(Problem details)
Your job is to report every line of the entries that has "this".

(Records from a data collection)
◇ ◇ ◇ ◇ ◇ ◇ ◇
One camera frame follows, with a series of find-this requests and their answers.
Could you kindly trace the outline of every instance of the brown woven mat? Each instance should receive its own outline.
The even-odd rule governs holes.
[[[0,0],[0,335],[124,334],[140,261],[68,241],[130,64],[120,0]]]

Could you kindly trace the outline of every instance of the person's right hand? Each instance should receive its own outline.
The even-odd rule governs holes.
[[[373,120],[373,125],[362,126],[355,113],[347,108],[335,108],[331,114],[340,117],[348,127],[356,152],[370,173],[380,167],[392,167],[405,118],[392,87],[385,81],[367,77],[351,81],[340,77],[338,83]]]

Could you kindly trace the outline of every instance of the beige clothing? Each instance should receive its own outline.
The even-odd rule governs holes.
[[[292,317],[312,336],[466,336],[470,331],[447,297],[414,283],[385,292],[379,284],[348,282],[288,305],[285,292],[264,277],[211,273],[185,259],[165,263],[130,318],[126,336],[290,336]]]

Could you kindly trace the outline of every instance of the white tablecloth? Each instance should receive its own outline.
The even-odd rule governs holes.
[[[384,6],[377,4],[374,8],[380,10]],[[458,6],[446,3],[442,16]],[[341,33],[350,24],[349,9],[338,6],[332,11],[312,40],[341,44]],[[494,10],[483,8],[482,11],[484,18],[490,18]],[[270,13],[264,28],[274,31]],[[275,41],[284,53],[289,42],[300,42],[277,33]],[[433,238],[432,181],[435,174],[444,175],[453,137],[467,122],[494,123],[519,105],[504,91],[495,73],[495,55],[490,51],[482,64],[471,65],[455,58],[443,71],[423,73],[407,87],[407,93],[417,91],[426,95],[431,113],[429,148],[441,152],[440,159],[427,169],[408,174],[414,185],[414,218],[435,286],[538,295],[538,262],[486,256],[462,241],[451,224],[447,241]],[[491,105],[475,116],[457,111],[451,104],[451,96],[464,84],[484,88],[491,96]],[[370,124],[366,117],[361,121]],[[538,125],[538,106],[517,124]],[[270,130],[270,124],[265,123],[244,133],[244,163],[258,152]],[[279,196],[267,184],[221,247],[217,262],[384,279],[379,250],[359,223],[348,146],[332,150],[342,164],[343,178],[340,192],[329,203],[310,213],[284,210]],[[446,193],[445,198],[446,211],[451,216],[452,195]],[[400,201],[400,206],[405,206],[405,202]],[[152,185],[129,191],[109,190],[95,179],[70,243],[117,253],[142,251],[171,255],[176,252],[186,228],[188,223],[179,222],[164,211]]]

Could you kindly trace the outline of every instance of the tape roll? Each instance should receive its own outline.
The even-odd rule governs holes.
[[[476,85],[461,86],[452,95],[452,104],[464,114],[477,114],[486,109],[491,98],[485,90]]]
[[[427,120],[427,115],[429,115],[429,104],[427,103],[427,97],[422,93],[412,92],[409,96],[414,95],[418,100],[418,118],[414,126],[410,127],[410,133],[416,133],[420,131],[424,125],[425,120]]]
◇ ◇ ◇ ◇ ◇ ◇ ◇
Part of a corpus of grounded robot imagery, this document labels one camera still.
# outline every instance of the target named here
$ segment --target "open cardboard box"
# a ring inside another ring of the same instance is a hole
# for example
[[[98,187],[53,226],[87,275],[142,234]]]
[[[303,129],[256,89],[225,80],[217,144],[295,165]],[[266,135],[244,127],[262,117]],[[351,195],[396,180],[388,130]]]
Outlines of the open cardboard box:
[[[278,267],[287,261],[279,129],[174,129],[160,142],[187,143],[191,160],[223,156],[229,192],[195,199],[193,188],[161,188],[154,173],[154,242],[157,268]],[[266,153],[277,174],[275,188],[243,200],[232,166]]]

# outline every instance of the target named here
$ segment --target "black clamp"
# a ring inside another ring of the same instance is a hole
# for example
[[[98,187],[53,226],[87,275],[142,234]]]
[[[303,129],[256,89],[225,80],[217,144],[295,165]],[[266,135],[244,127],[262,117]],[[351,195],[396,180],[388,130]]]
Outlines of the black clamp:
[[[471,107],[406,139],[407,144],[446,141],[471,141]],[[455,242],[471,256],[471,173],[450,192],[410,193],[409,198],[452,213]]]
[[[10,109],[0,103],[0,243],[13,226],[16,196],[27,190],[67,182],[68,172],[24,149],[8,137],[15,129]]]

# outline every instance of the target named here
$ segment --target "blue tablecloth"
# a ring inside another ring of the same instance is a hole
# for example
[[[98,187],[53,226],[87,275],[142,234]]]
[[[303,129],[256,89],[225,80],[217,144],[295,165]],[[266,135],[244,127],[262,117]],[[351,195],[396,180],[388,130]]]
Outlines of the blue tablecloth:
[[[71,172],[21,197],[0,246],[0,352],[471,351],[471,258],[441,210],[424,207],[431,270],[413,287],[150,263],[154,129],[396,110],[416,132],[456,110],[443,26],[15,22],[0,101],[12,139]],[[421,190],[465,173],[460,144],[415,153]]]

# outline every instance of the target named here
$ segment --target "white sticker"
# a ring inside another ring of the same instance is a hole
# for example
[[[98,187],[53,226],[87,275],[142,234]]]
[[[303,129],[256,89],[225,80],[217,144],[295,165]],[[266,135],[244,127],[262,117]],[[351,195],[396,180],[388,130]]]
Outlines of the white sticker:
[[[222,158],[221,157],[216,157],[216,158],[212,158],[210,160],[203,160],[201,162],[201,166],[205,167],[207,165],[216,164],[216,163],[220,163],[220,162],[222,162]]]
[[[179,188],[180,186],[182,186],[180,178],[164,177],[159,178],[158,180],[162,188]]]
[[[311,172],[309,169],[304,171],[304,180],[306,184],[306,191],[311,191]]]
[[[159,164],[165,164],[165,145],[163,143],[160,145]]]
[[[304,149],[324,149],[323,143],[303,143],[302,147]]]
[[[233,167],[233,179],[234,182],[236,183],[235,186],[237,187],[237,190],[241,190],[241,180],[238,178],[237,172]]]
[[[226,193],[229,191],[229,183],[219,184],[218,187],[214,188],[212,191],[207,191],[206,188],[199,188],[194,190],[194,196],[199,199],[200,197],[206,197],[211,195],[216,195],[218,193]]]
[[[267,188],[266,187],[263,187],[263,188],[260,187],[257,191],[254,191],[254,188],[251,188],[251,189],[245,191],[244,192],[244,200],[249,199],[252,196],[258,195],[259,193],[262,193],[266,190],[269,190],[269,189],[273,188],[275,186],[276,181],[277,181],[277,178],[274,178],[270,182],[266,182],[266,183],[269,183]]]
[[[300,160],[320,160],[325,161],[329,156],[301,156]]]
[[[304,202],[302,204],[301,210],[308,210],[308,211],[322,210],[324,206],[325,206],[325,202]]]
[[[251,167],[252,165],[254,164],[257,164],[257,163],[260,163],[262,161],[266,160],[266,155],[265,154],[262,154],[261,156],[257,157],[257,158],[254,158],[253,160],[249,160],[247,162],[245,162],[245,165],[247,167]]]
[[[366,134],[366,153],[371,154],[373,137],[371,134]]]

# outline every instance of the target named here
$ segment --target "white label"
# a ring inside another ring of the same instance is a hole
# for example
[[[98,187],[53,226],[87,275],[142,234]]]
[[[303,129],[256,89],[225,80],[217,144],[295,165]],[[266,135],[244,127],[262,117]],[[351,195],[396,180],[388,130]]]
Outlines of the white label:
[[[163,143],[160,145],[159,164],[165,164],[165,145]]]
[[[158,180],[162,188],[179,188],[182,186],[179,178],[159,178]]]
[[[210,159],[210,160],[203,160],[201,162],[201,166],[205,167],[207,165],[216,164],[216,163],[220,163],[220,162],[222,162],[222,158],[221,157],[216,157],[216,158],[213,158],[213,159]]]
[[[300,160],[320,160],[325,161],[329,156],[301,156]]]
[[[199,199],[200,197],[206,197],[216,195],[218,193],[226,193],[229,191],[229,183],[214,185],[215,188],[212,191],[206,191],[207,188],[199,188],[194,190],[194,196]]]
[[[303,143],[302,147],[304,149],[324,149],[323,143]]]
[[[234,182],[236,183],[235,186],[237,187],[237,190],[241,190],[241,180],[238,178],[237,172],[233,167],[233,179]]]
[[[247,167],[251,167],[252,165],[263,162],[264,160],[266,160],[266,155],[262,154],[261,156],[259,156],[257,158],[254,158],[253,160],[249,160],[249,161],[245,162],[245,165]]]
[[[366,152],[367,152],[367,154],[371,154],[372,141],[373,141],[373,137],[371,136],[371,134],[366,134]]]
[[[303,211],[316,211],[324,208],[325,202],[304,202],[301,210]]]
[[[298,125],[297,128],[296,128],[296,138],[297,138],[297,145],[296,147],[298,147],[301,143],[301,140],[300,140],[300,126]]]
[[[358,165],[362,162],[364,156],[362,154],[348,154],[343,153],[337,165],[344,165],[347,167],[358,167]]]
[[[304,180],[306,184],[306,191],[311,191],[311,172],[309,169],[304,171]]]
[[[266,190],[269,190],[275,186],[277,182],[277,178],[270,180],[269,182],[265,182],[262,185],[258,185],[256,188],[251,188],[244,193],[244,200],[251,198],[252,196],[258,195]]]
◇ ◇ ◇ ◇ ◇ ◇ ◇
(Response)
One camera frame follows, with a series of find-this requests and their answers.
Part of a corpus of grounded robot imagery, this document labels one camera still.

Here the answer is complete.